Iran Alves não respondeu mais.
Depois de um tempo, ele não resistiu e perguntou:
— Aquela Srta. Gomes de hoje... vocês se conhecem há quanto tempo?
Ao mencionar Helena, o rosto de Tereza encheu-se de orgulho.
— Aquela é minha irmã de alma, nos conhecemos desde pequenas!
— Ela voltou para a Cidade Capital apenas nos últimos anos?
— Hum... acho que sim. Antes ela estava sempre no interior...
— Ei? Por que você está indagando sobre a minha amiga?
— Iran Alves, confesse honestamente, você está interessado nela? Tem alguma queda por ela? — Tereza o encarou, questionando.
— Não. — Respondeu Iran Alves, com indiferença.
— Haha! Não? Eu acho que é sim.
— Iran Alves, não imaginava que você fosse um mulherengo!
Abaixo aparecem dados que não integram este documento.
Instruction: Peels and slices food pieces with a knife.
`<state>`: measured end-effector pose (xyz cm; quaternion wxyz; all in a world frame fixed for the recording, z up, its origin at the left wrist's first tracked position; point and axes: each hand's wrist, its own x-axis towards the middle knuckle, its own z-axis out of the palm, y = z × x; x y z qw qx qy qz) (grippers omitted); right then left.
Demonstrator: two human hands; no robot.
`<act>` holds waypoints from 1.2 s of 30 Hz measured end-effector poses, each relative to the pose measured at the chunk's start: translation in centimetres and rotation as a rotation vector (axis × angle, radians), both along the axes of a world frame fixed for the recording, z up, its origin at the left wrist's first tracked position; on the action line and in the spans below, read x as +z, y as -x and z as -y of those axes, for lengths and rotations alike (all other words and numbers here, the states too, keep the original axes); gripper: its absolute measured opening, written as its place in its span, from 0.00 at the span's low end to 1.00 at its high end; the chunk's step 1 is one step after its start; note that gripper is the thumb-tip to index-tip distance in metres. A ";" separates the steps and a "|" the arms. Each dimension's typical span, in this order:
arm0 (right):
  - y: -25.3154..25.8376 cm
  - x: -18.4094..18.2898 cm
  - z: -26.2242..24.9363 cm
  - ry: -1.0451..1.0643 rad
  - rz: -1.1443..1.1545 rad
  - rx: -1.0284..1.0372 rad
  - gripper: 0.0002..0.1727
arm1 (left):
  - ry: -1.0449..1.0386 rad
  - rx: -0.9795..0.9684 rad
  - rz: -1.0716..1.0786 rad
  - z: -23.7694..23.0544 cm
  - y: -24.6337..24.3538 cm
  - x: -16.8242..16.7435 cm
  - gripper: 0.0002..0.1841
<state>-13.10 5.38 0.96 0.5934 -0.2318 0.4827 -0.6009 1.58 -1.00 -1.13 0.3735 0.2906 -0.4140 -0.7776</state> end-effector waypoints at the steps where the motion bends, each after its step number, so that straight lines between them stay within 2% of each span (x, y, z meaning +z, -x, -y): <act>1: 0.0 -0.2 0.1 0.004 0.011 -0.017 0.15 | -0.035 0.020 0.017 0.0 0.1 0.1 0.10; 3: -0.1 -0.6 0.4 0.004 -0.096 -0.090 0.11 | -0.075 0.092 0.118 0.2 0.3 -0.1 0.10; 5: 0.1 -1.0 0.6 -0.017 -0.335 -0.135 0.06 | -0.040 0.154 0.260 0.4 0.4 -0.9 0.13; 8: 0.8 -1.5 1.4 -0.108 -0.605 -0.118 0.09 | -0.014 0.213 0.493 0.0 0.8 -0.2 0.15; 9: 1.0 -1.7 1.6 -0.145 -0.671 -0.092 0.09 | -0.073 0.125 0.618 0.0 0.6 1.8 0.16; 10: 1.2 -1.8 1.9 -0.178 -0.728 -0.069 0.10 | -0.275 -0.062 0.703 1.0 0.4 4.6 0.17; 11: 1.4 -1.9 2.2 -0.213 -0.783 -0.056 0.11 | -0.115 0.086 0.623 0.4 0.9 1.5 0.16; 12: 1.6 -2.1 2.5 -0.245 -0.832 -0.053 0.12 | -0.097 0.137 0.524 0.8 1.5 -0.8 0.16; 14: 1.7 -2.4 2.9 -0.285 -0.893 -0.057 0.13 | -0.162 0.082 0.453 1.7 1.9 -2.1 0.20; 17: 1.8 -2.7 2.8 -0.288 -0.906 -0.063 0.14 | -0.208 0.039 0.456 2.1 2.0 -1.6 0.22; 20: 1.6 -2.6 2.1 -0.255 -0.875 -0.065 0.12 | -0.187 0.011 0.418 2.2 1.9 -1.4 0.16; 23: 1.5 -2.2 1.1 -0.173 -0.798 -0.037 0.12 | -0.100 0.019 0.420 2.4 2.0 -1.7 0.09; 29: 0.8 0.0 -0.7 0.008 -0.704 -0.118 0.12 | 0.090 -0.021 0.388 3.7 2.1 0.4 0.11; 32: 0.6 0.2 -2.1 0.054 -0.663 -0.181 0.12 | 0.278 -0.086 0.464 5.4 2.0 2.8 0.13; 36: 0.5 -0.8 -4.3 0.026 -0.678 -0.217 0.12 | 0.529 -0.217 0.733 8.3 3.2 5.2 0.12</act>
— Eu te aviso, nem pense na minha amiga, ela já tem dono.
— Viu aquele diretor Silveira ao lado dela no almoço hoje? Ele é o noivo dela.
— Você está longe de se comparar ao diretor Silveira, aconselho que desista dessa ideia!
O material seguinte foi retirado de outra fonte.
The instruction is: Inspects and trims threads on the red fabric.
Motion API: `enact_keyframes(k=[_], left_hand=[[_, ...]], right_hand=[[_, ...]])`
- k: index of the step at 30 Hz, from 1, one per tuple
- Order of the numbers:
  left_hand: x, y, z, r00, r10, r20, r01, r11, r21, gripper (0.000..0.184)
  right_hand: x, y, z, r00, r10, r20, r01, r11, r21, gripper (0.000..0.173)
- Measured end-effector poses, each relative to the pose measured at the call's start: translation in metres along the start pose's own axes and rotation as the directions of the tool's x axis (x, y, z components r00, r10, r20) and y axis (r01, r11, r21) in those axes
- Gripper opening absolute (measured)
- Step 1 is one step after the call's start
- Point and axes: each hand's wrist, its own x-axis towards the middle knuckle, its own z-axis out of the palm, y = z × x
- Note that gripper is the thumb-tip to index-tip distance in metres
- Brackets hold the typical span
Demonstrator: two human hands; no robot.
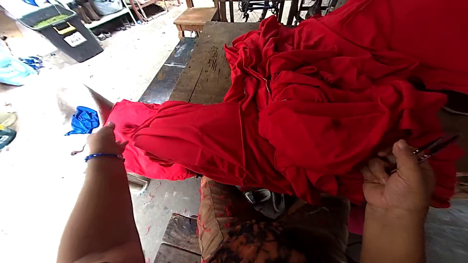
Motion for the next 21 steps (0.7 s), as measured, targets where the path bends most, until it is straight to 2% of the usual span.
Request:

Iran Alves sorriu e não disse nada.
Seus sentimentos pela Chefe eram de mestre e amigo.
Havia apenas admiração e respeito, nada romântico.
Finalmente, chegaram em casa.
Tereza entrou na mansão e Iran Alves a seguiu.
— Ei, eu já cheguei em casa, por que ainda está me seguindo?
— O Sr. Freitas disse que sou seu noivo, então morarei com você de agora em diante!
Tereza ficou estática.
Ela rangeu os dentes, realmente irritada!
— Você é doente! Eu nem concordei e você já está se instalando!
— Iran Alves, eu te aviso, você é apenas o meu motorista!
— Sim, eu sei, mas não posso desobedecer às ordens do Sr. Freitas!